Repeat exactly the lines below that lie between the line with "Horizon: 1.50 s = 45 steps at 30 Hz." and the line with "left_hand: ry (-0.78", counting both of those lines as part of the answer.
• • • • • • •
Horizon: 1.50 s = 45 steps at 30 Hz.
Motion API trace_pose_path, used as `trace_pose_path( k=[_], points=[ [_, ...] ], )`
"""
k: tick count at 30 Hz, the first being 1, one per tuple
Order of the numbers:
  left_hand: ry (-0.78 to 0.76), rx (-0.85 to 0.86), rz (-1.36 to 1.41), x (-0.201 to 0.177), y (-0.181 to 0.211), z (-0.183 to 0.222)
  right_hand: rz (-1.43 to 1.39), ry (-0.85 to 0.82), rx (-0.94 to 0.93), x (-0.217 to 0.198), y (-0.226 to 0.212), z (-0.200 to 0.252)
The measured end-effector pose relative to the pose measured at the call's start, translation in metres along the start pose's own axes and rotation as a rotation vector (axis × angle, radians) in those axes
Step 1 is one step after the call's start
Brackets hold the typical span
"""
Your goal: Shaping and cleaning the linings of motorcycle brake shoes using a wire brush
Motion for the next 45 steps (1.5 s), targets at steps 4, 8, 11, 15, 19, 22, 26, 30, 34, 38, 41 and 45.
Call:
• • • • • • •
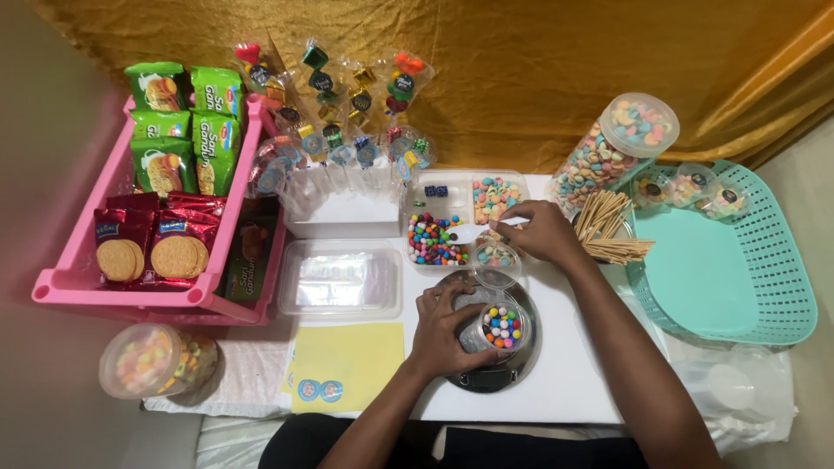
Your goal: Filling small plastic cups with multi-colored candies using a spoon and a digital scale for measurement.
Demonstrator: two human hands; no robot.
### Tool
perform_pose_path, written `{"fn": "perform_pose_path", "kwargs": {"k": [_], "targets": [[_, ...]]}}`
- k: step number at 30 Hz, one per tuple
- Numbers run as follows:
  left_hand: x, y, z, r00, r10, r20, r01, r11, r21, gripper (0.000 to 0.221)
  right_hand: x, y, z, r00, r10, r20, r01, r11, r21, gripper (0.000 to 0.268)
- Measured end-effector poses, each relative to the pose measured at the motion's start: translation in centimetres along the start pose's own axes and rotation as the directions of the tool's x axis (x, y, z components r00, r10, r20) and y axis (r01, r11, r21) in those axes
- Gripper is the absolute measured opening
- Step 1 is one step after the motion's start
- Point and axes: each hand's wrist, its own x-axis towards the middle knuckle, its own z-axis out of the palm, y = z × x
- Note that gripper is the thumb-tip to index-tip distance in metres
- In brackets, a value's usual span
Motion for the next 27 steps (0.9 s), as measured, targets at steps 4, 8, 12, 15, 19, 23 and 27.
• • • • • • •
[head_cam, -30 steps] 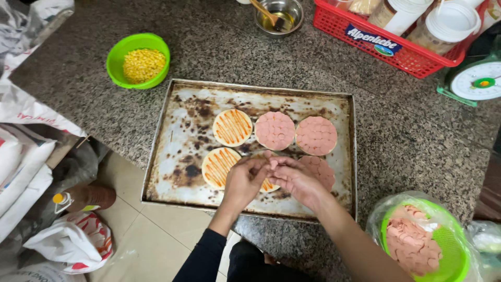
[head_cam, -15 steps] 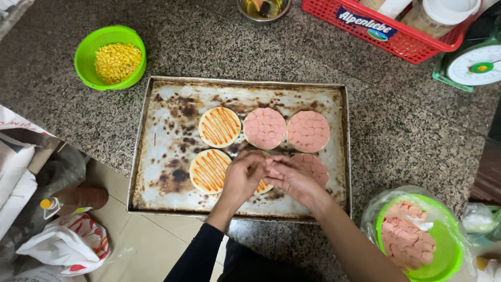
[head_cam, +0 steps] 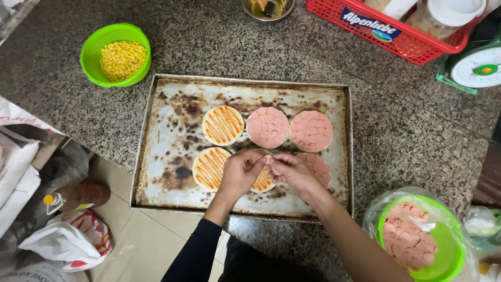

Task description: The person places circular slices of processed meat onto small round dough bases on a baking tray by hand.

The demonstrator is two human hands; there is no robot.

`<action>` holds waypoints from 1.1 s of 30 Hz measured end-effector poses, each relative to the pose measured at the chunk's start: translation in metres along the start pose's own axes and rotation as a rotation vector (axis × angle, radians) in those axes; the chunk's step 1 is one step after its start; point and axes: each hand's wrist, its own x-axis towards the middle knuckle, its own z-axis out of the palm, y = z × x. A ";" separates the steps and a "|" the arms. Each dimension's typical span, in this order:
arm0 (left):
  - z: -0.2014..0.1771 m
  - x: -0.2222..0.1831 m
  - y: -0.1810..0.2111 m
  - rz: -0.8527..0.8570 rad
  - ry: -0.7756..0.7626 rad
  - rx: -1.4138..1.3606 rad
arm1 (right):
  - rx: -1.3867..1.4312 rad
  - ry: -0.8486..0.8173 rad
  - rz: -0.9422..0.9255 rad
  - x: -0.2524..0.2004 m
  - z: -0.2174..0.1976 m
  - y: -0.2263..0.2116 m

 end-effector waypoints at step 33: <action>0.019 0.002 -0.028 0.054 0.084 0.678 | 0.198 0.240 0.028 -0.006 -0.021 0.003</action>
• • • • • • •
TASK SOLUTION
Horizon: 1.50 s = 45 steps at 30 Hz.
Motion API trace_pose_path, used as `trace_pose_path( k=[_], points=[ [_, ...] ], )`
"""
k: tick count at 30 Hz, the first being 1, one per tuple
Order of the numbers:
  left_hand: ry (-0.78 to 0.76), rx (-0.85 to 0.86), rz (-1.36 to 1.41), x (-0.201 to 0.177), y (-0.181 to 0.211), z (-0.183 to 0.222)

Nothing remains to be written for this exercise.